Reinforcement learning and human behavior Hanan Shteingart and Yonatan Loewenstein

Reinforcement learning and

human behavior

Hanan Shteingart and Yonatan Loewenstein

MTAT.03.292 Seminar in Computational Neuroscience

Zurab Bzhalava

Introduction

• Operant Learning

• Dominant computational approach to model operant learning is model-free RL

• Human behavior is far more complex

• Remaining Challenges

Reinforcement Learning

RL: A class of learning problems in which an agent interacts with an unfamiliar, dynamic and stochastic environment

Goal: Learn a policy to maximize some measure of long-term reward

Markov Decision Process

• A (finite) set of states S• A (finite) set of actions A• Transition Model: T(s, a, s’) = P(s’ | a ,s)• Reward Function: R(s)

• ᵧ is a discount factor ᵧ [0; 1]∈

• Policy π

• Optimal policy π*

Markov Decision Process

Bellman equation:

Biological Algorithms

• Behavioral control

• Evaluate the world quickly

• Choose appropriate behavior based on those valuations

midbrain's dopamine neurons

• Central role in guiding our behavior and thoughts

• Valuation of our world– Value of money– Other human being

• Major role in decision-making • Reward-dependent learning• Malfunction in mental illness • Related to Parkinson's disease. • Schizophrenia

Reinforcement signals define an agent's goals

1. organism is in state X an receives reward information;

2. organism queries stored value of state X;

3. organism updates stored value of state X based on current reward information;

4. organism selects action based on stored policy

5. organism transitions to state Y and receives reward information.

The reward-prediction error hypothesis

Difference between the experienced and predicted “reward” of an event

•Neurons of the ventral tegmental area

•phasic activity changes encode a 'prediction error about summed future reward'

prediction-error signal encoded in dopamine neuron firing.

Value binding

Human reward responses

Model-based RL vs Model-free RL

• goal-directed vs habitual behaviors

• Implemented by two anatomically distinct systems (subject of debate)

• Some findings suggest:

– Medial striatum is more engaged during planning

– Lateral striatum is more engaged during choices in extensively trained tasks

Model-based RL vs Model-free RL

(b) Model-free RL

(c) Model-based RL

Human subjects in exhibited a mixture of both effects.

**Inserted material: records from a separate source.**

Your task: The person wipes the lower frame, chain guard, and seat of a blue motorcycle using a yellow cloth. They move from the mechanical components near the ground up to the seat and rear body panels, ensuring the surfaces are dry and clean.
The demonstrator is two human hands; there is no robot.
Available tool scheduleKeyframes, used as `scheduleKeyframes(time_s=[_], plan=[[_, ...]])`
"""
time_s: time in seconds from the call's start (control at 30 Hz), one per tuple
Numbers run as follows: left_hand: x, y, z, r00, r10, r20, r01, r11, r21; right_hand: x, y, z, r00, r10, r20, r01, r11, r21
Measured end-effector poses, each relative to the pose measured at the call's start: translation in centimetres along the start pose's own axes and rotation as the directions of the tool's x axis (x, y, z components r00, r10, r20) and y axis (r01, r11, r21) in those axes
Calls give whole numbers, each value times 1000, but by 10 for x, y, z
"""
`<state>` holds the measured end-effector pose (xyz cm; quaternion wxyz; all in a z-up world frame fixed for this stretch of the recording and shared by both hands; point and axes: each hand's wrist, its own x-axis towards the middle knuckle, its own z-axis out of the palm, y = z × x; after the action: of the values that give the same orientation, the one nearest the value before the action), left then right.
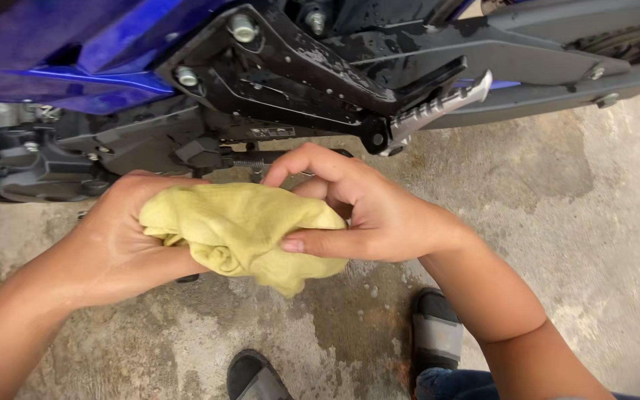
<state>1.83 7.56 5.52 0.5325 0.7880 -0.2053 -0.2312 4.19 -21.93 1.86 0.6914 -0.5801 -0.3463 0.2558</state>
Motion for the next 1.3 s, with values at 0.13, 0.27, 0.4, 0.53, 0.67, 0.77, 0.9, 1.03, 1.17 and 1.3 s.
scheduleKeyframes(time_s=[0.13, 0.27, 0.4, 0.53, 0.67, 0.77, 0.9, 1.03, 1.17, 1.3], plan=[[-20, 9, -5, 982, -124, -141, 74, 945, -319, 18, -2, 12, 993, 27, 113, -42, 990, 136], [-22, 36, -11, 943, -132, -306, 36, 953, -300, 25, 9, 26, 997, 51, -54, -43, 989, 143], [-32, 55, -17, 859, 97, -502, -55, 994, 97, 20, 14, 35, 763, -456, -457, 200, 840, -504], [-26, 64, -26, 558, 626, -546, -176, 731, 659, 42, -18, 26, 306, -869, -390, 199, 459, -866], [19, 104, -55, 318, 900, -299, -253, 384, 888, 98, -65, 19, -99, -898, -428, -24, 432, -901], [61, 149, -70, 111, 959, -260, -181, 277, 944, 129, -78, 28, -203, -933, -297, -228, 340, -913], [71, 161, -85, -211, 977, 40, -118, -66, 991, 134, -78, 43, 215, -973, -80, -306, 10, -952], [43, 131, -90, 172, 984, -53, -160, 81, 984, 117, -88, 77, 462, -875, -147, -126, 99, -987], [52, 119, -77, 175, 959, -224, -201, 257, 945, 109, -74, 137, 383, -814, -437, -326, 324, -888], [55, 126, -71, 169, 944, -284, -258, 320, 912, 122, -25, 128, 449, -760, -469, -210, 420, -883]])
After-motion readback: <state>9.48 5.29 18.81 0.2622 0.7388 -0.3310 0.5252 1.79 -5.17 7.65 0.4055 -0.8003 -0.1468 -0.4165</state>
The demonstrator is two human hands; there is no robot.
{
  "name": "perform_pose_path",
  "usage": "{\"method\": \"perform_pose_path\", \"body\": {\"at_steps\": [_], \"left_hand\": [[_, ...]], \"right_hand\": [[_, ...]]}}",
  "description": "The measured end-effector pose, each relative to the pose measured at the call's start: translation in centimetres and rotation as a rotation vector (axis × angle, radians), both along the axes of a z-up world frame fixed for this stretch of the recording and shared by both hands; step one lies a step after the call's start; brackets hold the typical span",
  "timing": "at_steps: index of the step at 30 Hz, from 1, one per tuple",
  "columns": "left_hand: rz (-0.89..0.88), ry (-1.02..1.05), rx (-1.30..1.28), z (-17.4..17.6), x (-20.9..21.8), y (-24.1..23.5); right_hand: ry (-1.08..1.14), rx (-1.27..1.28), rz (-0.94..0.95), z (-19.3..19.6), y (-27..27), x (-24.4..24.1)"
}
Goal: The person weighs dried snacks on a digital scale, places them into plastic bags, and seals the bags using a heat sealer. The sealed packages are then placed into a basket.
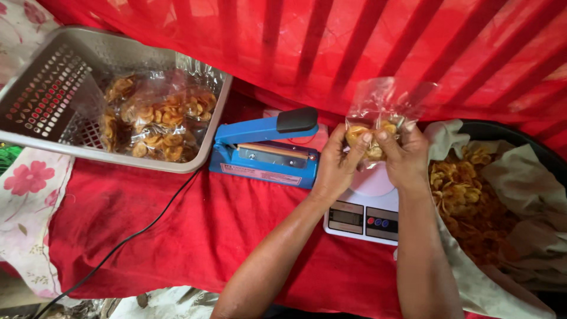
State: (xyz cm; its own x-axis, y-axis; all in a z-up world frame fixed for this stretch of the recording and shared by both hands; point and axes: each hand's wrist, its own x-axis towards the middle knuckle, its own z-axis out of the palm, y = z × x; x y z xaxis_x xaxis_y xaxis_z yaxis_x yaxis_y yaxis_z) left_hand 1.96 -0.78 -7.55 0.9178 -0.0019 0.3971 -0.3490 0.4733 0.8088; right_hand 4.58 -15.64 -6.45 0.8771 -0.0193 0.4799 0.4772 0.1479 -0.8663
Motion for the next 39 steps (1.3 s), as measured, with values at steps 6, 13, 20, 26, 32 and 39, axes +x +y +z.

Challenges in relating human behavior to RL algorithms

• Humans tend to alternate rather than repeat an action after receiving a positively surprising payoff

• Tremendous heterogeneity in reports on human operant learning

• Probability matching or not

Heterogeneity in world model

Learning the world model

Reference List:

• Reinforcement learning and human behavior Hanan Shteingart and Yonatan Loewenstein

• The ubiquity of model-based reinforcement learning Bradley B Doll Dylan A Simon3 and Nathaniel D Daw

• Computational roles for dopamine in behavioral control P. Read Montague1,2, Steven E. Hyman3 & Jonathan D. Cohen4,5

Reinforcement learning and human behavior Hanan Shteingart and Yonatan Loewenstein

Documents

Transcript of Reinforcement learning and human behavior Hanan Shteingart and Yonatan Loewenstein

Yonatan is25

Neuroeconomics: Why Economics Needs Brains (Camerer, Loewenstein ...

Davide Hanan

Loewenstein Rehabilitation Hospitalloewenstein-rehab.clinic/wp-content/uploads/2017/06/English-brochure_low2.pdf · Loewenstein are being used in the largest and leading rehabilitation

Ariely, Loewenstein, Prelec (2003) - TU Berlin · • Last week; Ariely, Loewenstein, Prelec (2003). • Other examples: framing, nudging. • System 1 vs System 2 cognition (Kahnemann,

Loewenstein Occupational Therapy Cognitive Assessment to ...

Hanan Salam Presentation

Proposal UoG Hanan V2

Alvin Yonatan Tanoko Portfolio

David And Yonatan By Chaya Rubens.

HANAN QUARTERLY NARRATIVE REPORT - JSIhanan.jsi.com/Docs/Project/2007_q3_report.pdf · HANAN QUARTERLY NARRATIVE REPORT Reporting ... health service statistics from each of the Hanan

Fragments, the love story - Yonatan Levin, Gett

Calendario 2007 Al Hanan

Hanan AS Media

Cain Loewenstein Moore 2005

Loewenstein Corporations Spring 2012

Cardiac Tamponade Prepared By Prepared By Dr. Hanan Said Ali Dr. Hanan Said Ali.

GEORGE LOEWENSTEIN - Carnegie Mellon Universitygl20/GeorgeLoewenstein/... · George Loewenstein Page 1 GEORGE LOEWENSTEIN Curriculum Vitae October, 2007 Department of Social and Decision

HANAN JAWAD HASSAN12-2016

Introduction to Genetic Algorithms Yonatan Shichel.